_Problem statement_
How many lines below hold "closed"? Answer with only the number.

Extracted data entries:
--

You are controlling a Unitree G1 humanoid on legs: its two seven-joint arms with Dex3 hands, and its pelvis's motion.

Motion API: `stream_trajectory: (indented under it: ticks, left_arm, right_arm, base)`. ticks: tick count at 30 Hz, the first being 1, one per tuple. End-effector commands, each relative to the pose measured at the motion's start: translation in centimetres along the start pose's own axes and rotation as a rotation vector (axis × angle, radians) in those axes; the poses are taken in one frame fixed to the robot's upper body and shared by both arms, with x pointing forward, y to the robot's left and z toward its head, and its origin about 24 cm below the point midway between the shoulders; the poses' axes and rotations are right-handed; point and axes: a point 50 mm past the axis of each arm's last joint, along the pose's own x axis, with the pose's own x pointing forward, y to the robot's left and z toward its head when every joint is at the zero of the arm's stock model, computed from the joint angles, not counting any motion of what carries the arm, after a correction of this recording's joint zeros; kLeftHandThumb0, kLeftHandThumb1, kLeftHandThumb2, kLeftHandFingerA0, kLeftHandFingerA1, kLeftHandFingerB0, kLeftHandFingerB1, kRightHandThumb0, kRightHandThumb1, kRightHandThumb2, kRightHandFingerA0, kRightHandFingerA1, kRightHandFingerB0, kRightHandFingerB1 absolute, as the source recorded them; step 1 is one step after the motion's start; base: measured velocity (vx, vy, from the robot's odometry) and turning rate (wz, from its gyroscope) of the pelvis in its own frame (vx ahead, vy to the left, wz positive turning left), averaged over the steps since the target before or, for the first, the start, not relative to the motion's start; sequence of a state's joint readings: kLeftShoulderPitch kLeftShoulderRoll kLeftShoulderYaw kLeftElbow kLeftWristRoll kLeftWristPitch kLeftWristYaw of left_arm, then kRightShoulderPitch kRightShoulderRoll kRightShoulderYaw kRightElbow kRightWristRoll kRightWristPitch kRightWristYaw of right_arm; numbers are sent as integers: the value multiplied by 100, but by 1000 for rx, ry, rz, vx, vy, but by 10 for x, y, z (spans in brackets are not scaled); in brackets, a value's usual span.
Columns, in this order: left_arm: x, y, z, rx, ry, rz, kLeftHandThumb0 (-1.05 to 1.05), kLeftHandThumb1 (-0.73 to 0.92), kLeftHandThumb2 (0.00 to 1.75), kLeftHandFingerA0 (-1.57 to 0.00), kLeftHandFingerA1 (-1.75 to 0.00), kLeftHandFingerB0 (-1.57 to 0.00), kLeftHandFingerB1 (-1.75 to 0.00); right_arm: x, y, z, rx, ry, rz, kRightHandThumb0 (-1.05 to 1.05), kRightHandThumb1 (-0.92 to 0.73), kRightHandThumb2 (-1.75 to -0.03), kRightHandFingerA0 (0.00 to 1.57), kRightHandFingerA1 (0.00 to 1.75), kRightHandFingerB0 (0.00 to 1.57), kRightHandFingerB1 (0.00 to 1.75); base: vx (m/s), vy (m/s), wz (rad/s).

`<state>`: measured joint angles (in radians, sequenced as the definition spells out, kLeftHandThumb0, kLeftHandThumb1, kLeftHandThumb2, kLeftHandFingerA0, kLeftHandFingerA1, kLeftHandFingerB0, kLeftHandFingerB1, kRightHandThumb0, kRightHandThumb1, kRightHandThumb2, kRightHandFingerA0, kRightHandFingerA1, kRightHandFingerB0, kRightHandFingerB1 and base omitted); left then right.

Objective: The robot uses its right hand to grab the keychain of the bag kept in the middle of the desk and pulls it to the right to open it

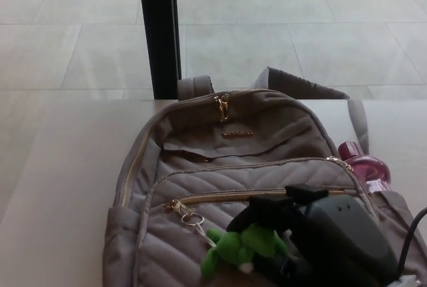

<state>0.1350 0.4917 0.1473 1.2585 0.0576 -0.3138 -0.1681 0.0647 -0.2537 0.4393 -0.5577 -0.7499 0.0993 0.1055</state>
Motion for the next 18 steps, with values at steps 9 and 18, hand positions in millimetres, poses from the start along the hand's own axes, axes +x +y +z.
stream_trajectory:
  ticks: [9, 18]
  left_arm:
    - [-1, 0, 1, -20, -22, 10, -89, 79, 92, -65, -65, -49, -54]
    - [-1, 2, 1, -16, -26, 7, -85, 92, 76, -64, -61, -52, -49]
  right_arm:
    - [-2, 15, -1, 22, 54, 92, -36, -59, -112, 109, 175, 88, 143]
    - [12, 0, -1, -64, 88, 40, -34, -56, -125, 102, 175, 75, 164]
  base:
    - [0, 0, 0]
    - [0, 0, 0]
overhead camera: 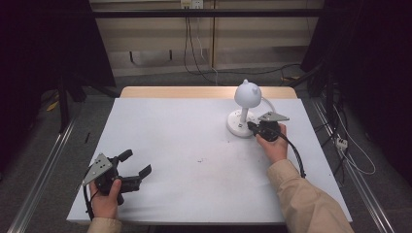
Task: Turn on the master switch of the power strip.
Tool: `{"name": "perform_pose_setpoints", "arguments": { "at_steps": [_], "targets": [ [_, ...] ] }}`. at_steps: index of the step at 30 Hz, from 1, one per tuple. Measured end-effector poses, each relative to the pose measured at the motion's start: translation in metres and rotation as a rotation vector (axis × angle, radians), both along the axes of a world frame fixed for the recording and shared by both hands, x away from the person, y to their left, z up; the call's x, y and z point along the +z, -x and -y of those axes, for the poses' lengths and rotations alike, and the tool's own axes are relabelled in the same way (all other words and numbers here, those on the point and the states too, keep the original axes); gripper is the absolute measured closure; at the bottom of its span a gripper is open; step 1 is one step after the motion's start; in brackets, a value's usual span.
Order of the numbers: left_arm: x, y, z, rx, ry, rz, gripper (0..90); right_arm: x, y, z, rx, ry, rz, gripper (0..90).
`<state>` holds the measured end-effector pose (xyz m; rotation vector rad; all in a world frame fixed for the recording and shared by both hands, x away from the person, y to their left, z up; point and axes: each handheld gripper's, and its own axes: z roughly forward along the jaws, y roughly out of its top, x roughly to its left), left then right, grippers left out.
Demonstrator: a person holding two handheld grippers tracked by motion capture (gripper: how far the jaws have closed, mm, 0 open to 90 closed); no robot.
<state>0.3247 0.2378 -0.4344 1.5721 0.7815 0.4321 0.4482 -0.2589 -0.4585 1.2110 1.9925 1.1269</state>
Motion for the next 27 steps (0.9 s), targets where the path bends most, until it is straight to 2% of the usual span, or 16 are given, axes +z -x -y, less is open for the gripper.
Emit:
{"name": "perform_pose_setpoints", "arguments": {
  "at_steps": [15,27],
  "targets": [
    [-0.0004,-0.0002,0.0005,0.001,-0.003,-0.001,4.3,0.0008,-0.0003,-0.0019,-0.004,0.021,-0.006,90.0],
    [-0.0013,-0.0004,0.0006,0.005,-0.002,-0.004,4.3,-0.0002,-0.0003,-0.0005,-0.009,-0.005,-0.009,90.0]
  ]
}}
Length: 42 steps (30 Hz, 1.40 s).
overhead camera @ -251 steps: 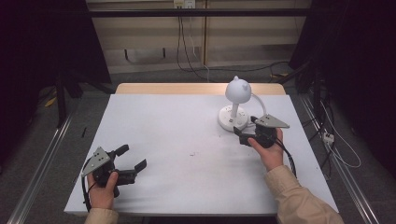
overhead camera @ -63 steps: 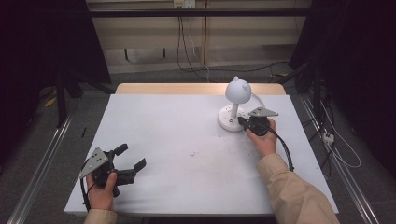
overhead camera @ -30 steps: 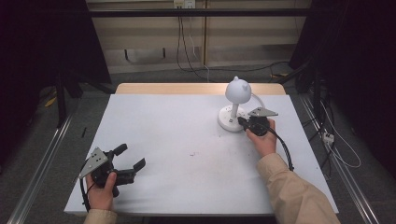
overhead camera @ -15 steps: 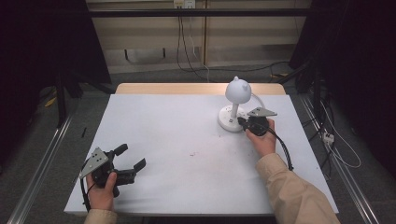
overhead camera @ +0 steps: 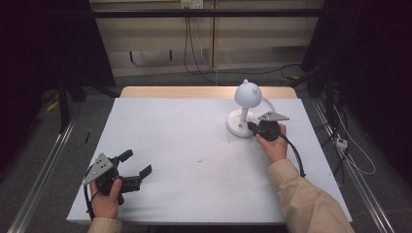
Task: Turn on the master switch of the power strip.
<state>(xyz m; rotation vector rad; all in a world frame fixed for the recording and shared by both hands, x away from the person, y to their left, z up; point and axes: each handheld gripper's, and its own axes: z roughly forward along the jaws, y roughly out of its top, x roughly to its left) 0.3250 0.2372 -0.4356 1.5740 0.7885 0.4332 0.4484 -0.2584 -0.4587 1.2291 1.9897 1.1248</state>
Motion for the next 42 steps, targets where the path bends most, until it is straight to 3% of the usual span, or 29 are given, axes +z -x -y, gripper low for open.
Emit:
{"name": "perform_pose_setpoints", "arguments": {
  "at_steps": [22,26,42],
  "targets": [
    [-0.0006,0.0003,-0.0009,0.001,0.0,-0.001,4.3,0.0001,0.0005,-0.0023,-0.005,0.022,0.003,90.0],
    [-0.0012,0.0005,-0.0015,0.004,0.0,-0.003,4.2,-0.0009,0.0012,-0.0015,-0.023,-0.013,-0.002,90.0],
    [-0.0016,-0.0004,-0.0026,0.007,0.008,-0.004,4.2,0.0023,0.0015,-0.0032,-0.037,-0.012,0.012,90.0]
  ]
}}
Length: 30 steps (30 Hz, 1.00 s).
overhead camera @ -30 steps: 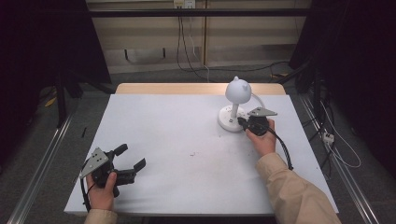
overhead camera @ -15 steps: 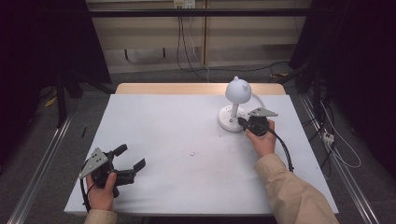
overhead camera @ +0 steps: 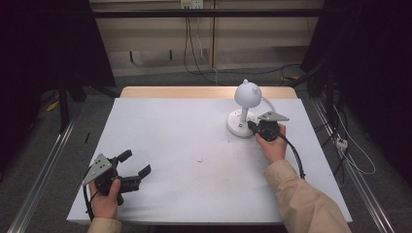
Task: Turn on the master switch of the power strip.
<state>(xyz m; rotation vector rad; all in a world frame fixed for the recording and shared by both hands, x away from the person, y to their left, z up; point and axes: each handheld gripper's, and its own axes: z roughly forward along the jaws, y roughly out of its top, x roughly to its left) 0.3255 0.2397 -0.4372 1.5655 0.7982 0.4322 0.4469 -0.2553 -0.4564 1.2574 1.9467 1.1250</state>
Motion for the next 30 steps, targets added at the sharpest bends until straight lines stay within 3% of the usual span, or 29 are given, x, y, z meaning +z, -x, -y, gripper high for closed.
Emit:
{"name": "perform_pose_setpoints", "arguments": {
  "at_steps": [8,9,16,23,30],
  "targets": [
    [0.0,0.0,0.0,0.001,0.002,0.0,4.2,0.002,0.003,-0.002,0.021,0.012,0.009,88.8],
    [0.0,0.0,0.0,0.001,0.002,0.0,4.2,0.003,0.004,-0.003,0.018,0.004,0.011,83.1],
    [0.0,-0.001,0.0,-0.001,0.004,0.001,4.1,0.009,0.007,-0.001,0.011,-0.055,0.002,71.8],
    [0.0,0.0,0.0,-0.001,0.002,-0.003,4.1,0.013,0.013,-0.003,0.041,-0.054,-0.013,59.2],
    [0.0,0.001,-0.002,0.001,0.002,-0.003,4.1,0.011,0.021,-0.003,0.037,-0.124,-0.027,40.6]
  ]
}}
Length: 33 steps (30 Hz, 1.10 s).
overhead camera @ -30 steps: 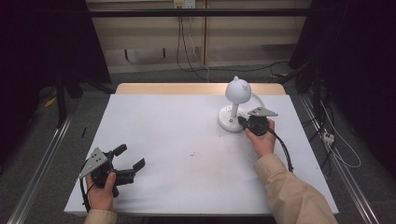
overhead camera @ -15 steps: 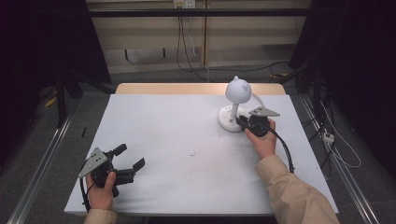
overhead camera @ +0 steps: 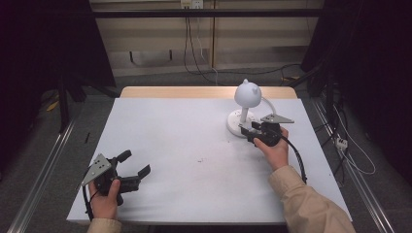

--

_Answer to this task_
2